Take a look at this code:
var clicks = 0;
someCode();
element.addEventListener("click", function(e) {
console.log("Oh hey, I'm clicked!");
clicks += 1;
});
someMoreCode();
So, what is happening here? As this code executes, when the execution reaches .addEventListener, the following happens: the runtime environment is notified that when the event happens (element is clicked), it should call the handler function.
It's important to understand (though in this particular case it's fairly obvious) that the function is not run at this point. It will only run later, when that event happens. The execution continues as soon as the runtime acknowledges 'I will run (or "call back", hence the name "callback") this when that happens.' If someMoreCode() tries to access clicks, it will be 0, not 1.

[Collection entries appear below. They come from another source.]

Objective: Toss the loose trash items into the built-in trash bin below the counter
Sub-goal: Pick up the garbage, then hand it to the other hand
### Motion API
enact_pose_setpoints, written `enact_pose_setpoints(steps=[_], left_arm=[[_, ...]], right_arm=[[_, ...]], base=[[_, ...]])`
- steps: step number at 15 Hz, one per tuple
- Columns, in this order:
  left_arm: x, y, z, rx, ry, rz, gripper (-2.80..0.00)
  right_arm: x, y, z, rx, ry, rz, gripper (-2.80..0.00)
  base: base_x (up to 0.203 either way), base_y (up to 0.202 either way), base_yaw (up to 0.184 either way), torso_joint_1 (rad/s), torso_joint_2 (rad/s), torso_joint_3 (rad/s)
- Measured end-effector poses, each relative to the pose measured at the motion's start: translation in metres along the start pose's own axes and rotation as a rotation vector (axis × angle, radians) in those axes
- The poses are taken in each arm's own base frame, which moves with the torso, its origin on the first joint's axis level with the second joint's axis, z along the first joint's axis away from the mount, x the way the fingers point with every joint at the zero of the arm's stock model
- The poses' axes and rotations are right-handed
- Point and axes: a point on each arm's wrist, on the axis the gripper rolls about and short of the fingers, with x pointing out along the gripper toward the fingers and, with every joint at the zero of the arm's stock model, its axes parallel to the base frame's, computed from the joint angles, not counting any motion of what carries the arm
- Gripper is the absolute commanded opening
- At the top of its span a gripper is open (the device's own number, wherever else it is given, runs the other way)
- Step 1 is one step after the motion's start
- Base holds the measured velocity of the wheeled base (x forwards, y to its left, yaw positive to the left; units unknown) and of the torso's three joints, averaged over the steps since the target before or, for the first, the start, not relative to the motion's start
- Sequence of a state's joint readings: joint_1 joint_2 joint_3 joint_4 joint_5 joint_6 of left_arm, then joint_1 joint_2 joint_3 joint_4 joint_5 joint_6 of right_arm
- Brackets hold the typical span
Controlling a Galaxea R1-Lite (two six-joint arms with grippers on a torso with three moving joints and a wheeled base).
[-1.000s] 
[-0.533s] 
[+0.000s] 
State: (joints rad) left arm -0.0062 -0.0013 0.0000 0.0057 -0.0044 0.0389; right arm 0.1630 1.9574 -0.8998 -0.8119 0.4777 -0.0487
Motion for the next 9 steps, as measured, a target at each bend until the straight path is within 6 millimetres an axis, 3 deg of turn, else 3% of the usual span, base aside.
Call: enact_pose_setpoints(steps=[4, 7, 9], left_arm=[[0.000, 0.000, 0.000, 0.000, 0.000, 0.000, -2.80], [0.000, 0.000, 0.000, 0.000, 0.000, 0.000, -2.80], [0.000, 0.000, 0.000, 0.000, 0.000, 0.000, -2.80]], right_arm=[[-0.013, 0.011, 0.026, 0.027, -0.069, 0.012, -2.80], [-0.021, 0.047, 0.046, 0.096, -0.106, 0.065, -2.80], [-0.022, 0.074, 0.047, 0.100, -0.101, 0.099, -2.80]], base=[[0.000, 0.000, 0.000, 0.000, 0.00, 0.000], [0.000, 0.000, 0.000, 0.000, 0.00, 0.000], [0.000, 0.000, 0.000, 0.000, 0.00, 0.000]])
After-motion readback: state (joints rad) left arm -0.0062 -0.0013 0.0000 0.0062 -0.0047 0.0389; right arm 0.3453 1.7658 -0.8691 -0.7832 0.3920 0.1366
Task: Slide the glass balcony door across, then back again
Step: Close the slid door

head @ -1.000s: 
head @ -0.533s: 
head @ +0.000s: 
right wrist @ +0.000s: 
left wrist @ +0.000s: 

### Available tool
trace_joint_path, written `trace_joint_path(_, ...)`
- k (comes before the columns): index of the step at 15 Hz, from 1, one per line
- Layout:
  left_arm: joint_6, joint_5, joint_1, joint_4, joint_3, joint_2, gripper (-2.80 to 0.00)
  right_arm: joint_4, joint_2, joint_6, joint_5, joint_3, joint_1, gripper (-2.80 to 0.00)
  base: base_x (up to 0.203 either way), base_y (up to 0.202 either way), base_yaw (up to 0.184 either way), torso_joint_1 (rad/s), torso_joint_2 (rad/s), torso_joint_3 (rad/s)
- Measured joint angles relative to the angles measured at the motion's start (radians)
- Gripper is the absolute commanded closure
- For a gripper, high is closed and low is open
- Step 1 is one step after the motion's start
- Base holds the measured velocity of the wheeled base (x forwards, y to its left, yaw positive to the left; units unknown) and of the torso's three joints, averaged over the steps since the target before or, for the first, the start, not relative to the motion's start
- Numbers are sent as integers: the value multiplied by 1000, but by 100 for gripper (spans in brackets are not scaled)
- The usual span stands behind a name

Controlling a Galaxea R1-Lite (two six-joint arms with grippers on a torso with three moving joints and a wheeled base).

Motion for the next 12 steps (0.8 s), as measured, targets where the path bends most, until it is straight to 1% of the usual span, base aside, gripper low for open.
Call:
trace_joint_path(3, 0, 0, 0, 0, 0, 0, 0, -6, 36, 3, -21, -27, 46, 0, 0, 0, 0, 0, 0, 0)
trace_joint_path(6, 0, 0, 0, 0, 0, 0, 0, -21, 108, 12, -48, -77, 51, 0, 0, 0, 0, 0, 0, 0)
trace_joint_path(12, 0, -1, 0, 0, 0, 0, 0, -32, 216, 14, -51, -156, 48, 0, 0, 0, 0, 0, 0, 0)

This is what called asynchronicity, as this is something that will happen outside the current execution flow.
Section 2: Why is it needed, or why synchronous APIs are dying out?
Now, an important consideration. Suppose that someMoreCode() is actually a very long-running piece of code. What will happen if a click event happened while it's still running?
JavaScript has no concept of interrupts. Runtime will see that there is code executing, and will put the event handler call into the queue. The handler will not execute before someMoreCode() finishes completely.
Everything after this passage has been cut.